I just got home from a glorious ride.
the skies are that blue that pulls you in so deeply, that stretches so far beyond our comprehension in a never ending echo of a summer day. sunlight spills onto everything, defining and illuminating and reflecting back to itself off the miles and miles of snow that still cover much of our land.
and the air is so very clean and fresh and . . . well, crisp.
well, actually, freezing.
less than, truly.
it was 30 degrees when we started, and about 34 degrees when we got back.
it's never so bad on the way up; it's the way down that can kick your butt.

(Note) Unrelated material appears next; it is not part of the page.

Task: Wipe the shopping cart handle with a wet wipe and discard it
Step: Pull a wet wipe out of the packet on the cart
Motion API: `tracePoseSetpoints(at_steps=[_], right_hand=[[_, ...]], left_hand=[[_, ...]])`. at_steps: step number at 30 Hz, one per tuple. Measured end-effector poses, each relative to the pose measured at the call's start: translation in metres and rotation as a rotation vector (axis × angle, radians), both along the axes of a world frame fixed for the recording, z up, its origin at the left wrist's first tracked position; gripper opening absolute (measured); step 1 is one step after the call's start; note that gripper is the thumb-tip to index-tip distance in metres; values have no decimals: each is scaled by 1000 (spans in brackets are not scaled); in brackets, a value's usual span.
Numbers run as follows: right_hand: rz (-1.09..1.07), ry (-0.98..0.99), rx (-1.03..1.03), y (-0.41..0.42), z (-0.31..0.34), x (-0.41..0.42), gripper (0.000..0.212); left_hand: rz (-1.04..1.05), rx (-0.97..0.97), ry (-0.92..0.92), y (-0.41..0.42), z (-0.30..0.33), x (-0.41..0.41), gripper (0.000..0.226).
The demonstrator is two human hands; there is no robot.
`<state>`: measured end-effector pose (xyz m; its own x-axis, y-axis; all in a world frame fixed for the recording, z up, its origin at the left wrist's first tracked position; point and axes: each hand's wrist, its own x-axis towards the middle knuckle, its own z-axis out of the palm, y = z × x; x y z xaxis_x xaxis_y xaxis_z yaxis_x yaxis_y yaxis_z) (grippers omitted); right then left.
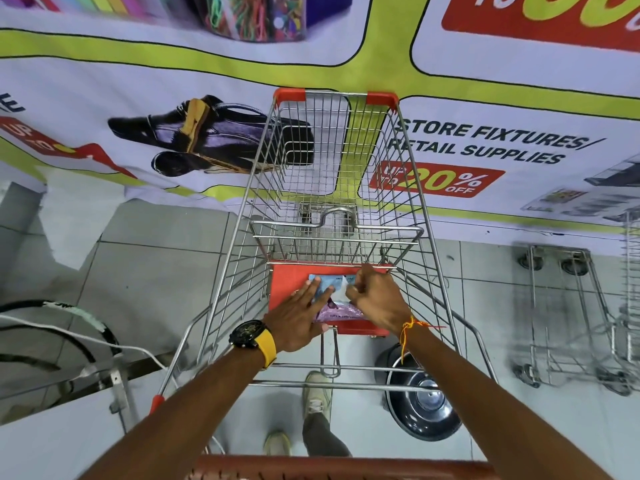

we rode up emigration, then down to the frozen reservoir, across to the east end of the reservoir and the locked gate at the base of the East Canyon (Big Mountain) climb. on the way back home, we paused at the emigration canyon summit to add our extra layers before the big downhill.
I already had my full booties and my skull cap on, so I just added my arm warmers and headband.
and wished I had brought a full face mask.
about a mile and a half into the downhill, my right nostril and my brain were just frozen. the wind was hitting us from the right side, and that side of my face paid the price.
it's just like eating those big spoonfuls of ice cream too quickly: my head was pounding in situational pain. I knew it would disappear as soon as I warmed back up, but in the midst of experiencing it I thought it might split my head in two.
then comes the dilemma: do you slow down, in hopes of lessening the intensity of the cold wind rushing against you? or do you go as fast as you can so that it will end sooner?
I played back and forth between the two possibilities, and neither seemed to solve my problem.
thank God it was a gorgeous day.
and now that I've showered and warmed my core and external temperatures back to those of living humans, I can relish the joy and thrill of the ride.
but I'm not in a rush to go pound down any ice cream.